Cannabis is legal in New York, but sales aren’t — yet.
That hasn’t stopped unlicensed cannabis sales from happening out of the windows of converted food trucks, in “sticker shops,” at street fairs, and in overt dispensary storefronts that haven’t been given the regulatory approval to open their doors.
Lawmakers passed the Marihuana Regulation & Taxation Act (MRTA) last March. The Office of Cannabis Management (OCM) has since slowly begun to work toward reining in unlicensed cannabis sellers, in part through reiterating what’s legal, as well as through the 52 cease and desist letters that regulators said they sent to unlicensed operators.
It’s a balancing act between education and enforcement, Cannabis Control Board Chair Tremaine Wright said at CWCBExpo at the Javits Center in Manhattan on Friday, but was firm that non-medical sales are currently illegal.
“It is an illegal sale and transaction,” Wright said, adding that unlicensed operators will eventually hear from the Department of Taxation and Finance.
“This is our window for education. This isn’t a window forever,” Wright said.
“We are the largest market in the world,” Wright added. “We’re about to tax and regulate that market.”
New York City Mayor Eric Adams also gave roughly three minutes of remarks at the industry event, emphasizing that the “magic term is equity,” in New York’s approach to legalization. Adams also noted the move away from “heavy-handed policing,” which led to disproportionate cannabis convictions for people of color.
“Welcome here. Enjoy yourself. Light up. But most importantly, spend some money. We want your money,” Adams said before walking off stage.
More recently, lawmakers took a swing at penalties related to unlicensed sales. Sen. Liz Krueger, who represents a swath of Manhattan’s east side and was a key sponsor of MRTA, introduced Senate Bill S9452 in late May. The bill, which cleared the Senate but not the Assembly before the end of the session, would have made it a class A misdemeanor for a “distributor of adult-use cannabis products or a retail seller of adult-use cannabis products to sell any such products while not registered to do so.” Further, it would have given the commissioner of taxation and finance the power to “revoke the certificate of registration of the sale of adult-use cannabis” and given OCM more latitude to “provide enforcement.”
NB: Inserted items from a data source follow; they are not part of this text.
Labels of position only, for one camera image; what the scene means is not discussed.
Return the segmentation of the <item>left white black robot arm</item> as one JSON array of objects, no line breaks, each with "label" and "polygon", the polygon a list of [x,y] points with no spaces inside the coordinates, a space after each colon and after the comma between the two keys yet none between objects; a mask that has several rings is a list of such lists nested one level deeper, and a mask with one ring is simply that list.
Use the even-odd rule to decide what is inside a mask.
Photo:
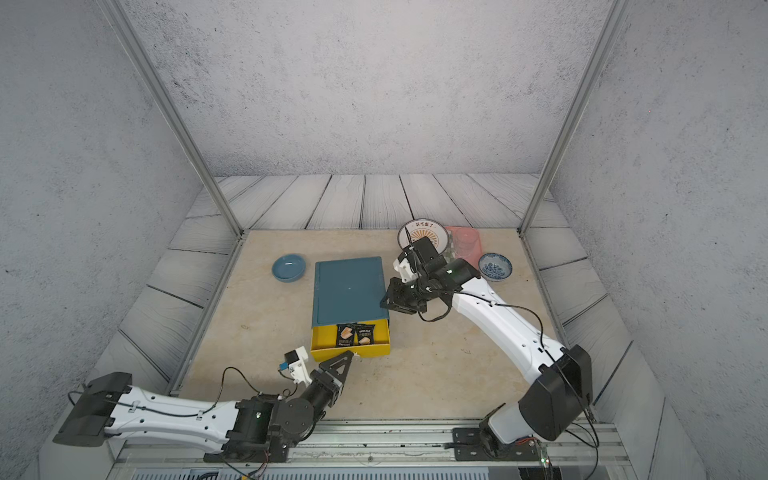
[{"label": "left white black robot arm", "polygon": [[70,393],[74,405],[53,440],[100,447],[110,438],[144,439],[203,451],[208,463],[284,463],[340,397],[354,354],[345,351],[303,377],[291,397],[258,393],[240,401],[195,401],[160,395],[113,372]]}]

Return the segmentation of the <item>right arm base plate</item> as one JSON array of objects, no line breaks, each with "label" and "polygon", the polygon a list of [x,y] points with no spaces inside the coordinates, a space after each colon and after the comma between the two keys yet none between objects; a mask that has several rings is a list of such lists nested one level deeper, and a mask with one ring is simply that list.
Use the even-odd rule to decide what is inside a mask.
[{"label": "right arm base plate", "polygon": [[454,428],[452,439],[444,445],[444,448],[452,450],[454,459],[460,462],[536,462],[541,460],[535,440],[527,439],[518,443],[501,444],[479,427]]}]

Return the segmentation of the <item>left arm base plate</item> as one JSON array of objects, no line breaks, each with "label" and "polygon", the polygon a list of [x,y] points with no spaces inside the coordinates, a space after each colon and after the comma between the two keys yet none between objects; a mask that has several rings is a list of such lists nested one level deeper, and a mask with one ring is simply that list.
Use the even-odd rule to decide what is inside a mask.
[{"label": "left arm base plate", "polygon": [[231,431],[219,453],[205,453],[205,463],[284,463],[288,446],[266,430],[254,432]]}]

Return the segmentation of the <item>yellow top drawer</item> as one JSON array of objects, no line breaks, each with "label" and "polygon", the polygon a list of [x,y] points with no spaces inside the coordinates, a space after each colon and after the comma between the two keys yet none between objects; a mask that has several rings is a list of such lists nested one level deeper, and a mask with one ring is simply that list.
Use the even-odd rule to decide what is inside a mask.
[{"label": "yellow top drawer", "polygon": [[389,355],[389,321],[379,319],[313,328],[311,355],[315,361],[323,362],[346,351],[364,358]]}]

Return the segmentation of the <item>black cookie packet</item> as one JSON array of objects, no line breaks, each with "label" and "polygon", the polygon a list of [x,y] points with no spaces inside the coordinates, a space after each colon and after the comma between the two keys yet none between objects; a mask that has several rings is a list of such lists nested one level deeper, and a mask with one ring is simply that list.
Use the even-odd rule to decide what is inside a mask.
[{"label": "black cookie packet", "polygon": [[357,324],[355,326],[358,345],[371,345],[375,343],[375,326],[372,324]]},{"label": "black cookie packet", "polygon": [[355,324],[337,324],[336,346],[338,348],[350,347],[354,345]]}]

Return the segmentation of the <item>teal drawer cabinet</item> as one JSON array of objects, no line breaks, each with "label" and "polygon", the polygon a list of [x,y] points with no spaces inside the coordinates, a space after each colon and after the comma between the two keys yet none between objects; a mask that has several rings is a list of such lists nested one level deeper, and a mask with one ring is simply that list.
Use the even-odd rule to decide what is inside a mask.
[{"label": "teal drawer cabinet", "polygon": [[315,264],[312,327],[388,319],[380,256]]}]

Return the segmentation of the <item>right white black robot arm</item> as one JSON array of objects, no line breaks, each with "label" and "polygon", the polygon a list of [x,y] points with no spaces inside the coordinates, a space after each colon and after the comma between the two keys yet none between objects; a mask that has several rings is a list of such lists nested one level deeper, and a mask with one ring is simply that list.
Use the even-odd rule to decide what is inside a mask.
[{"label": "right white black robot arm", "polygon": [[531,437],[554,441],[585,412],[592,398],[592,362],[583,348],[567,348],[533,326],[463,259],[424,264],[403,254],[393,267],[397,275],[390,279],[383,308],[422,316],[430,301],[443,301],[449,313],[479,327],[529,384],[517,403],[498,407],[481,422],[481,441],[491,454]]}]
“This bill was prompted by the difficulty of enforcement against several illegal cannabis stores that have been hard to shut down under the existing statute,” Krueger’s spokesperson Justin Flagg told Cannabis Wire. “Several” of Krueger’s legislative colleagues have “raised concerns about these stores,” Flagg added, and she worked with OCM on “strengthening their enforcement powers and closing loopholes that have made enforcement difficult.”
Another enforcement bill came from Sen. Tom O’Mara, who represents a district that includes five counties across the Southern Tier and Finger Lakes regions of upstate New York. Senate Bill S9365, which didn’t advance out of committee, would have defined “unlawful activities of persons utilizing commercial establishments as a front to distribute cannabis in violation of the Cannabis Control Law, and to impose civil penalties against these entities for initial and recurrent violations.”
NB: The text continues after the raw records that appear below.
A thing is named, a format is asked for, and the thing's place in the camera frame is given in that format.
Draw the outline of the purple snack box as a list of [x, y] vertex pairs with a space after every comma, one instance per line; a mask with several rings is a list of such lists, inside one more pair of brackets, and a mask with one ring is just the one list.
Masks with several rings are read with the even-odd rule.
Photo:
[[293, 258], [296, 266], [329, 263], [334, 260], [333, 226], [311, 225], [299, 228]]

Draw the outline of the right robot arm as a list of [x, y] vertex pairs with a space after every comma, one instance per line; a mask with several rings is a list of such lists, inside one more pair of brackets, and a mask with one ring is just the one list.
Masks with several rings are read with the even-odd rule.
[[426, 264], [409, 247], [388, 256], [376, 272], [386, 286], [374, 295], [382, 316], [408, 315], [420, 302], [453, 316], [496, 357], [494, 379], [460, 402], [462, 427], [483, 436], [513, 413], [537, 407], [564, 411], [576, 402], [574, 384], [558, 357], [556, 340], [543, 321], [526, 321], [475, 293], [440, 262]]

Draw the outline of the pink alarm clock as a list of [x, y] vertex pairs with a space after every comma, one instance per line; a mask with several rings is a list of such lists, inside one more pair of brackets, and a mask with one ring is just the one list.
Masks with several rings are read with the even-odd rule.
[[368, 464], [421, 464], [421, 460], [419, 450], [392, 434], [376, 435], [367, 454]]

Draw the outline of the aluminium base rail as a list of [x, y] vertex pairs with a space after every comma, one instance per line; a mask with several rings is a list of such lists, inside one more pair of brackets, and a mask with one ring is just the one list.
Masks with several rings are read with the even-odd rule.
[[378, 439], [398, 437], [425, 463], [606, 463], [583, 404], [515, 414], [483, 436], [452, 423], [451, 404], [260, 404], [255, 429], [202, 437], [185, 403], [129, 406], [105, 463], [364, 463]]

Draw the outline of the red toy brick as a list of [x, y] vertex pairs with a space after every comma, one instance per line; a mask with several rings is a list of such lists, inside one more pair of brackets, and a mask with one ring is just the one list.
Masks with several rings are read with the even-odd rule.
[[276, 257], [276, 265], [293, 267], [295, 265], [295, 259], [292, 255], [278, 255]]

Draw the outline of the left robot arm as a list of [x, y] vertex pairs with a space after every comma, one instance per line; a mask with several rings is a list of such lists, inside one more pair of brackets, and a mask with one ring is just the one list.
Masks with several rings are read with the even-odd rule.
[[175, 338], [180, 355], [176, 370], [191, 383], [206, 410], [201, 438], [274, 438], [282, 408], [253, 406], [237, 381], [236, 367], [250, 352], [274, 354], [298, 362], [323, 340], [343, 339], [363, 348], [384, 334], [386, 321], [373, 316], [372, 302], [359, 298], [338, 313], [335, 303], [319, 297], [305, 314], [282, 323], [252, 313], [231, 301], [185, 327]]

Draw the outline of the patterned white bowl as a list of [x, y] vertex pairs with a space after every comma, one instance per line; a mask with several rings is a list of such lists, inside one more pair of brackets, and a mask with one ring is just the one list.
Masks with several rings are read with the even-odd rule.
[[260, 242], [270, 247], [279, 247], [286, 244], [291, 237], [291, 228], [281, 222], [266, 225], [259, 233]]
Most of the bills introduced didn’t have to do with enforcement, but covered areas like oral fluid testing for impairment and underage consumption of cannabis, as Cannabis Wire recently reported.
Sen. Diane Savino introduced Senate Bill S8837, which aimed to “add coverage of medical marijuana to public insurance programs and clarify that it may be covered by private insurance.” Versions of this bill have been introduced several times since 2017.
One bill did clear the legislature in the session’s final days/weeks: A 9282, sponsored by Assemblymember Donna Lupardo.
The bill gives a stronger voice to the state’s hemp industry by encouraging the state’s Agriculture Commissioner to “consult and cooperate with the New York state urban development corporation” and the “New York State Hemp Workgroup” and “representatives of industries that currently use, or may potentially use, industrial hemp in their products” as the state develops the hemp industry.
Back in February, there was one major bill that sailed through the legislature and to Gov. Kathy Hochul’s desk: Senate Bill S8084A, which jumpstarted the state’s forthcoming adult use cannabis industry and lended a hand to the state’s struggling hemp farmers. The law, which Hochul signed in February, was timed with New York’s tight growing season to allow hemp farmers to grow and distribute cannabis for adult use ahead of the broader launch of the state’s adult use industry.
“New York State will continue to lead the way in delivering on our commitment to bring economic opportunity and growth to every New Yorker in every corner of our great state,” Hochul said at the time.